Callers must translate options to numbers. For example, "For accounting, press 1; for human resources, press 2; for sales, press 3..." This requires callers to select the appropriate option, and translate that option to a number before pressing the appropriate button on the telephone keypad. Speech recognition simplifies this process. Callers simply speak the answer rather than trying to remember the options, selecting the best option, and, finally translating the selection to a number.
Because of the limitations of human short-term memory, developers structure menus to be long and narrow rather than short and fat. Callers often "get lost" in these long menu hierarchies and cannot find their way to the desired option.
Using speech-recognition technology solves these problems, but creates some new ones. There are always problems with new technology. Speech recognition is no exception. This article discusses three problems with using telephones to enter data by speakingand what you can to do about them.
Problem 1: Callers Don't Know When to Speak and What to Say
Currently, many callers do not have experience using a telephony application with automatic speech recognition. They don't know that they can speak. Often, they are "tongue-tied" about what to say. Here are some hints to help callers say the right thing at the right time:
Inform the caller that they may speak. At the beginning of the application, inform the caller that the application can understand human speech and that he should respond to questions by speaking the answers. For example:
"Welcome to the Ajax banking application. You may answer questions by speaking directly into your phone."
Encourage the caller to respond to a prompt by speaking. Phrase the prompt to encourage the caller to speak. Use words in the prompt such as "say" or "speak" instead of "enter." For example:
"Say your name."
rather than
"Enter your name."
Tell the caller what to say. Prompts should lead the callers to say words and phrases in the corresponding grammar. If the caller is not familiar with the appropriate words and phrases, include them as part of the prompt. For example:
"Which account? Savings or checking?"
If the caller is already familiar with the individual words, shorten the prompt. For example:
"Which day of the week?"
instead of:
"Which day? Sunday, Monday, Tuesday, Wednesday, Thursday, Friday, or Saturday?"
Encourage experienced callers to barge in. Novice callers usually listen to the entire prompt. They need to hear all of the instructions and options before making their selection. However, experienced callers may resent listening to complete prompts, especially if they use the application frequently. In conversations between people, barging-in may be rude. However, computers are never insulted when callers barge in. Inform callers that they may bypass lengthy prompts by "barging-in"speaking before the prompt ends. For example:
"You may speak at any time, even if the computer is speaking."
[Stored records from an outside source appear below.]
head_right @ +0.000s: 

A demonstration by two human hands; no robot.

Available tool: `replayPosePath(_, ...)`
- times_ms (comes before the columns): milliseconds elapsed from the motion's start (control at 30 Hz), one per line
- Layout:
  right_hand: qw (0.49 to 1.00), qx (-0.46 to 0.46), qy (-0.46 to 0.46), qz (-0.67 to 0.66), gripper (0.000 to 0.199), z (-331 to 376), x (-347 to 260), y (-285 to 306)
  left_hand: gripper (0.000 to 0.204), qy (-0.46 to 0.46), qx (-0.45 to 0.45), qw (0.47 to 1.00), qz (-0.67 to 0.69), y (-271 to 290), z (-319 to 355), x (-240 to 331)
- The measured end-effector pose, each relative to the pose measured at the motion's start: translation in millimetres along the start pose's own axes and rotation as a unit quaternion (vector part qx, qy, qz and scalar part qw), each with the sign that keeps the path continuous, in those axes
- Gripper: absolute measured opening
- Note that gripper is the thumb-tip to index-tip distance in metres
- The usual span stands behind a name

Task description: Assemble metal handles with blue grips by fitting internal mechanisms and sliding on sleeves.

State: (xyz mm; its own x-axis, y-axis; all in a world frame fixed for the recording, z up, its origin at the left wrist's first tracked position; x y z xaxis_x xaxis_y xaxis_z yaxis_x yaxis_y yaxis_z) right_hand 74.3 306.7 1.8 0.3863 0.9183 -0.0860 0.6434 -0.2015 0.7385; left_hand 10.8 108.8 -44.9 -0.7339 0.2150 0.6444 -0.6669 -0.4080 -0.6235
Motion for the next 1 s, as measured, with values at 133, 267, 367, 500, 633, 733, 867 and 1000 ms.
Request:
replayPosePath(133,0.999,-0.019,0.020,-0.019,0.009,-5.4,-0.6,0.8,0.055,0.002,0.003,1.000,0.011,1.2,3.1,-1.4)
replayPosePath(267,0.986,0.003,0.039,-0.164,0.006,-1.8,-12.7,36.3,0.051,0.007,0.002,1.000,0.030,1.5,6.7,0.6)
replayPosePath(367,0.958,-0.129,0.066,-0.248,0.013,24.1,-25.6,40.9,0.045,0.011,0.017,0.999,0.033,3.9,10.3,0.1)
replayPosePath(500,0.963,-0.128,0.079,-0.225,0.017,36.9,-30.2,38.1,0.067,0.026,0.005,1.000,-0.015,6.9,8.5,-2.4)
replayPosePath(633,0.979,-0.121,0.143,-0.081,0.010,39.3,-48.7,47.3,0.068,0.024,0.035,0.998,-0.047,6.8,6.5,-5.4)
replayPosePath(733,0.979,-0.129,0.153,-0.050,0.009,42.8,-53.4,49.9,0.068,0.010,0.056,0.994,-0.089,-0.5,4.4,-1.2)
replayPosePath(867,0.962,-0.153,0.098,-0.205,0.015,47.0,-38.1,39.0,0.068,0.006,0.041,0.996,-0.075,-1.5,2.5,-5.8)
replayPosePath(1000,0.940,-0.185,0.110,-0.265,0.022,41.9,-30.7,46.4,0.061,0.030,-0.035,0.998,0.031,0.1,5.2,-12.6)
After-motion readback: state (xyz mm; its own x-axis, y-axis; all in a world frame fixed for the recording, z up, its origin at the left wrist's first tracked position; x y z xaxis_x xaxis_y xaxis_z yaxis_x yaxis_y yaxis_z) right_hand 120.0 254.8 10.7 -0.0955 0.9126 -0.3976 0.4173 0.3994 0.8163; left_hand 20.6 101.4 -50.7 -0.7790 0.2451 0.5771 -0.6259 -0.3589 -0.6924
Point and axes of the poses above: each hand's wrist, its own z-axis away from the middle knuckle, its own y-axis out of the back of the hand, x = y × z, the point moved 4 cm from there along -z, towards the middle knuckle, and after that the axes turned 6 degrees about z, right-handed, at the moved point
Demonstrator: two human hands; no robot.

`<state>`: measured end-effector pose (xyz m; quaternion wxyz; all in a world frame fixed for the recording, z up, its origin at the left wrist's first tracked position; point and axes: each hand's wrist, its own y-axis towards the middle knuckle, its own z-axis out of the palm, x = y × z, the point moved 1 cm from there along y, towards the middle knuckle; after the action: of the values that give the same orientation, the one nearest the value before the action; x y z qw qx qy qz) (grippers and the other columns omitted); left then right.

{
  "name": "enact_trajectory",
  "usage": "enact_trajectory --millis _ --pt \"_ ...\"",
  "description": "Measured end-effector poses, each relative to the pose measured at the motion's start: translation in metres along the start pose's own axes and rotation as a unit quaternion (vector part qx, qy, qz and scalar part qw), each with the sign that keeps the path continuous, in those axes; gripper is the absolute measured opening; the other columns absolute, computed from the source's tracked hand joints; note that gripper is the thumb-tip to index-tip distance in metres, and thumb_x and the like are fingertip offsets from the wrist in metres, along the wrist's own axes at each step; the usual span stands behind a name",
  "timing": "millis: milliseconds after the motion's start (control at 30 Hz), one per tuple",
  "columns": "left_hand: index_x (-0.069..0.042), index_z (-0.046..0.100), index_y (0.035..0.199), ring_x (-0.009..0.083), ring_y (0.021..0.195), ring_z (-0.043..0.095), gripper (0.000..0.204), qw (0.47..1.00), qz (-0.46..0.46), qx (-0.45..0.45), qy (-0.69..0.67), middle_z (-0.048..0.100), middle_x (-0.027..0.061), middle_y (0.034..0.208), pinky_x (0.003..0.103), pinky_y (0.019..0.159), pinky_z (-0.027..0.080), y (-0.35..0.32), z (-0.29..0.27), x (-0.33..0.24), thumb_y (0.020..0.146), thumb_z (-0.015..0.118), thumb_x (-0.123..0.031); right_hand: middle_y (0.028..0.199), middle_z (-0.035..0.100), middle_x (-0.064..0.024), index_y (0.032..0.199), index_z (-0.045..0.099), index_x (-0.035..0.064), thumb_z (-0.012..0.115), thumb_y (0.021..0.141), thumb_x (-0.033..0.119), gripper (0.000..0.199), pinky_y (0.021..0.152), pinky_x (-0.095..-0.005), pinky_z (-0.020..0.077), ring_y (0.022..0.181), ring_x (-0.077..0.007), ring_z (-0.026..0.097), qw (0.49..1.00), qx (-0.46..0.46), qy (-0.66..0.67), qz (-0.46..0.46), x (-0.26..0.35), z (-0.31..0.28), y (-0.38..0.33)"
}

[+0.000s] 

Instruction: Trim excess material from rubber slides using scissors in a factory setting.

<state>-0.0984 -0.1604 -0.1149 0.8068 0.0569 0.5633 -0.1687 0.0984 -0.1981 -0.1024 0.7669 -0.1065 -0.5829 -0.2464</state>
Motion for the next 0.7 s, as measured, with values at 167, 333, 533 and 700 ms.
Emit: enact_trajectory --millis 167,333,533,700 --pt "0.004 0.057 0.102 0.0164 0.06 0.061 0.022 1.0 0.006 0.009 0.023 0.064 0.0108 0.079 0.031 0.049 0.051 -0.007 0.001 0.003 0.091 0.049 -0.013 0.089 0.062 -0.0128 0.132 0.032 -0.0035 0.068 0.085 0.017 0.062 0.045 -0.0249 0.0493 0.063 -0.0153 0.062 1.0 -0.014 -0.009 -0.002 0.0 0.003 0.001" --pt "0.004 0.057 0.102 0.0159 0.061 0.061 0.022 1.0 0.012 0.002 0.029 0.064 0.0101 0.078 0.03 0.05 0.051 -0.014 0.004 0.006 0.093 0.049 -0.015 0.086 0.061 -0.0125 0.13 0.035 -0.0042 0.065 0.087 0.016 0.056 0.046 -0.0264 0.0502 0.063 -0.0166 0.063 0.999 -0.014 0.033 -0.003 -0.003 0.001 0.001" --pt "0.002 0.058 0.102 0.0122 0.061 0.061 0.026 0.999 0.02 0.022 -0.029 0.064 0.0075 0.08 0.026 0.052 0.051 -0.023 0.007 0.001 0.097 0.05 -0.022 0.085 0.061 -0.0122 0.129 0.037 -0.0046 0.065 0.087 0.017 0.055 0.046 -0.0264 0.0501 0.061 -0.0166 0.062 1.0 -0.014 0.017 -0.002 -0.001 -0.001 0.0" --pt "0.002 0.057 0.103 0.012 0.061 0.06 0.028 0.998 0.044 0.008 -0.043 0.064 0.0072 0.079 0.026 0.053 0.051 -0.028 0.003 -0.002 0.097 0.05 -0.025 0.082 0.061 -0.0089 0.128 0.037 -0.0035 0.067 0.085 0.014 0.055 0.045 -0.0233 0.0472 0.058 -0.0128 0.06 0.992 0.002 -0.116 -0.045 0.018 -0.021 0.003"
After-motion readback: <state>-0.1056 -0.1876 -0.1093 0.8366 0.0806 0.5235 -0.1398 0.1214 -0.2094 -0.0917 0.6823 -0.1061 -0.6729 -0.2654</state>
Insert pauses in the prompt wording where expert, average, and novice callers may speak. A pause signals speakers that they should speak. Callers with different experience levels may barge in during different pauses.
"Color?"
(Pause, so experts can barge in here. They know the question and the appropriate responses.)
"Say the color you want."
(Pause, so an average caller who already knows the allowable options can barge in.)
"Green, red, or blue?"
(The novice caller responds after hearing the allowable options.)
Callers will quickly learn that barging-in will speed up a conversation, so that callers can perform their desired tasks quickly.
Continue to encourage the user to speak. Sometimes, the user says a word that is not covered by the grammar of allowable words. In these cases, a useful strategy is to reveal additional information and instruction to the caller each time the caller is prompted for the same information. For example:
Level 1. Present a short prompt, asking the caller to respond.
Level 2. Present a short description of what the caller should say.
Level 3. Present an example of what the caller should do.
Level 4. Offer to present short segments of a verbal tutorial to the caller, or transfer the caller to a human operator to resolve the caller's problem.